» **TASK GOAL**
Copy out, from the data, each line containing the string "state".

» **INPUT DATA**
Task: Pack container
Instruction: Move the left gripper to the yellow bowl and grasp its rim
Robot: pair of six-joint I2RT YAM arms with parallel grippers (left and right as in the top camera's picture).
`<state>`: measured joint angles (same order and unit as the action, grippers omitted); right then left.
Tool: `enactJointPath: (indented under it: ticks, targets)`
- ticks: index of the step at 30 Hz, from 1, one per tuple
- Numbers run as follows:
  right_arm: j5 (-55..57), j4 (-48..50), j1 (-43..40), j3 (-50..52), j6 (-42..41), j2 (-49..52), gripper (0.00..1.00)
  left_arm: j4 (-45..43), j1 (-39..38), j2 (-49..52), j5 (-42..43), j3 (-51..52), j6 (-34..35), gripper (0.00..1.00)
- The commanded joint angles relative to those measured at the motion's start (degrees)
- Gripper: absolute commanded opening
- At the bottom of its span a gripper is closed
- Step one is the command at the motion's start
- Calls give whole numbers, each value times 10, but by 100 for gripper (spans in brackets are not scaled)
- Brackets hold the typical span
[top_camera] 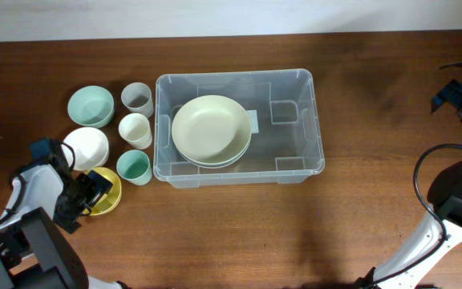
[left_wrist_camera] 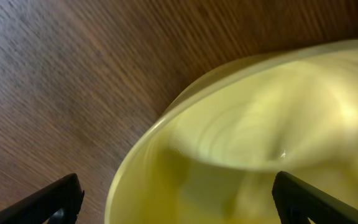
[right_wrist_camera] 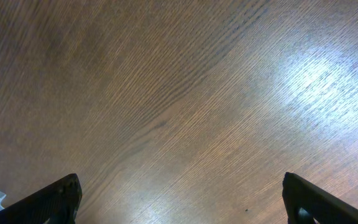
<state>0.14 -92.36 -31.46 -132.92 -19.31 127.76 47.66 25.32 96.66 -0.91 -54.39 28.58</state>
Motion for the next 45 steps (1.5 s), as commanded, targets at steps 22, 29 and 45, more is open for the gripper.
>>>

» **EXERCISE OUTPUT**
`<state>`: measured joint angles (same order and unit as the action, grippers omitted); right then left.
<state>0.14 -92.36 -31.46 -132.92 -19.31 127.76 47.66 25.32 96.66 -0.91 -54.39 28.58</state>

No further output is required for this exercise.